#### [Exercise requirements]
Reading the listing below, count the lines that contain the word "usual" and give that count alone.

#### [Data extract]
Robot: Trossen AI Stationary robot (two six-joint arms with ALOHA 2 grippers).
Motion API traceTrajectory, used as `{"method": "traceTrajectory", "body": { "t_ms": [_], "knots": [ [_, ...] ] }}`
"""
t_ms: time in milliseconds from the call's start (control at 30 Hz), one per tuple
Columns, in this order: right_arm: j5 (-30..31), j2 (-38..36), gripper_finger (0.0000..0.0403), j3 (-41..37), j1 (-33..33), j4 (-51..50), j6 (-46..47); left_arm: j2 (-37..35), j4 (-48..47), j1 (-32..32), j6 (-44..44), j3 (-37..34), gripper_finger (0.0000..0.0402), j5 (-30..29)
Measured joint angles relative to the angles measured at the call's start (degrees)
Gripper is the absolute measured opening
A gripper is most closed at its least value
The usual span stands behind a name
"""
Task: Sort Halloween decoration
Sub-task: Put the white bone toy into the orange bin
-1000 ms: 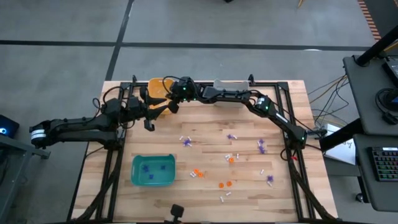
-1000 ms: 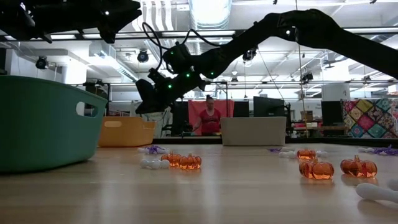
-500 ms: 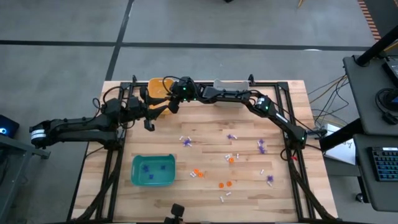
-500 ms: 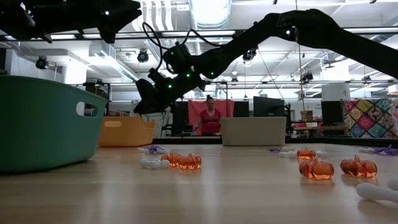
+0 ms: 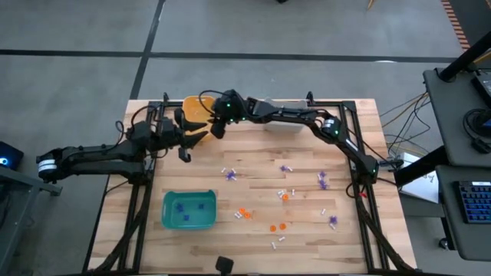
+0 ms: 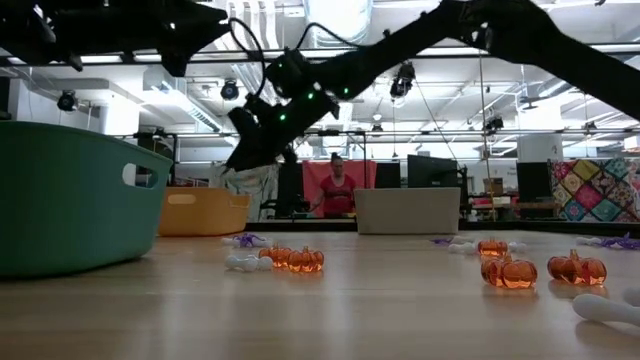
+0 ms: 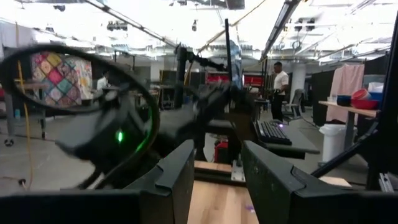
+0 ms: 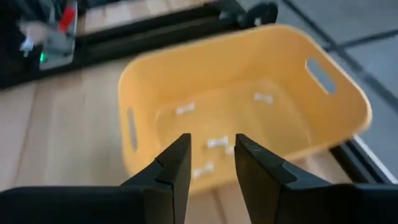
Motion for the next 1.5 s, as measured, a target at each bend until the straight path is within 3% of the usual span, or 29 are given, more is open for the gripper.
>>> {"method": "traceTrajectory", "body": {
  "t_ms": [533, 867, 1133, 1500],
  "knots": [
    [0.3, -12.7, 0.0071, 0.0, 4.6, -38.3, -3.7, 1.6, -2.2, -0.2, -6.4, 0.0, 0.0118, 0.1],
    [0.2, -16.5, 0.0063, -0.6, 12.0, -55.9, -3.8, 9.1, 3.1, -3.5, -10.3, 0.0, 0.0118, 0.3],
    [0.1, -20.1, 0.0063, -6.7, 20.4, -52.3, -3.1, 15.9, 8.6, -8.4, -10.3, 1.1, 0.0118, 0.4],
    [0.1, -33.2, 0.0063, -27.8, 28.6, -33.8, 2.8, 23.4, 8.5, -13.0, -10.3, 6.6, 0.0118, 0.4]
  ]
}}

#### [Expected answer]
2